[Math] Power iteration

eigenvalues-eigenvectorsnumerical linear algebranumerical methods

If $A$ is a matrix you can calculate its largest eigenvalue $\lambda_1$. What are the exact conditions under which the power iteration converges? Power iteration

Especially, I often see that we demand that the matrix is symmetric? Is this necessary?
What seems to be indespensable is that there is a largest eigenvalue (absolute value is large). But what about the structure of the eigenspace of this eigenvalue?

Apparently, many times it is not considered that the eigenspace to this largest eigenvalue does not need to be one-dimensional.
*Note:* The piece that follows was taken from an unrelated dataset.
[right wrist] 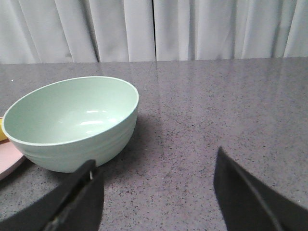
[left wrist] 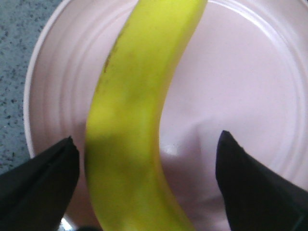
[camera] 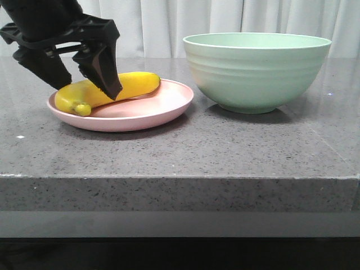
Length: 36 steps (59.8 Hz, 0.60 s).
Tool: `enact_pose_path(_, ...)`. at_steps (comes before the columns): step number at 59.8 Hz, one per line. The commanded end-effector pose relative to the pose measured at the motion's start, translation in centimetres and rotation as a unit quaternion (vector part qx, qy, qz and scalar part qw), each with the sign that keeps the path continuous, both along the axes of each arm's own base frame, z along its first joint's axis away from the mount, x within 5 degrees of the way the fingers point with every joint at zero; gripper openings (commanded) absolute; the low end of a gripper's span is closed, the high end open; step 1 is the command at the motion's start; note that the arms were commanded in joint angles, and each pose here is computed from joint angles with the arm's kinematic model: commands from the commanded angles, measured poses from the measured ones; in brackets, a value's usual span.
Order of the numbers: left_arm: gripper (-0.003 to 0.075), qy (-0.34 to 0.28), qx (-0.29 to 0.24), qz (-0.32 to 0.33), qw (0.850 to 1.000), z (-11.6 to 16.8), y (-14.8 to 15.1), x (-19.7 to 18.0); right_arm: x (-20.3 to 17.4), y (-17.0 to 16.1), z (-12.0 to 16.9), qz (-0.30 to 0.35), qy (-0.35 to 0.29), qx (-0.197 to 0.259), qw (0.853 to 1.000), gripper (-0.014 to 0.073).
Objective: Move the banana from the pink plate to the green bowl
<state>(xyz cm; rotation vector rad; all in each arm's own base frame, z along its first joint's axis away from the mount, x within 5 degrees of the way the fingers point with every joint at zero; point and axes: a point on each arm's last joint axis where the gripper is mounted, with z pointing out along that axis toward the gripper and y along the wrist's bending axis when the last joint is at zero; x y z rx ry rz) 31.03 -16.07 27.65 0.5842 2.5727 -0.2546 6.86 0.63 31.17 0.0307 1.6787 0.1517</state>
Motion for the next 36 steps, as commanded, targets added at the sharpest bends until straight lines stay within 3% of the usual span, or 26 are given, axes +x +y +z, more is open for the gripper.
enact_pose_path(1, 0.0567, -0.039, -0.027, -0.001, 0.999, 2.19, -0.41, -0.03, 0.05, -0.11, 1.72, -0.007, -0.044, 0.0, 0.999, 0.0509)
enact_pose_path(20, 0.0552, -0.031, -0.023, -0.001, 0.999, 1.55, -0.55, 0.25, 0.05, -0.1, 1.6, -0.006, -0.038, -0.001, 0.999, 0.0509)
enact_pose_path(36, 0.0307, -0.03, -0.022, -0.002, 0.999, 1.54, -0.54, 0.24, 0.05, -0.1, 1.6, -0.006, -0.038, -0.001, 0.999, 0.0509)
So what happens if the eigenspace is two-dimensional. Can we still use this algorithm?

Best Answer

A sufficient condition for convergence is that (1) there is exactly one eigenvalue with the maximal absolute value of all eigenvalues, and (2) the starting vector has non-zero component in the associated eigenspace.

If $\lambda_1\dots \lambda_m$ are the distinct eigenvalue, condition (1) means: $$ |\lambda_1| > |\lambda_j| $$ for all $j=2\dots m$. It is not necessary to assume that the eigenspace is one-dimensional. The Wiki-page already has the convergence proof.

Surb's second matrix $A$ is not a counterexample, as $A$ has eigenvalues $+1$ and $-1$.

The assumptions are also not fulfilled for a real matrix without real eigenvalues. If the starting vector is pure real, then all iterates are pure real, and cannot generate a non=real eigenvalue.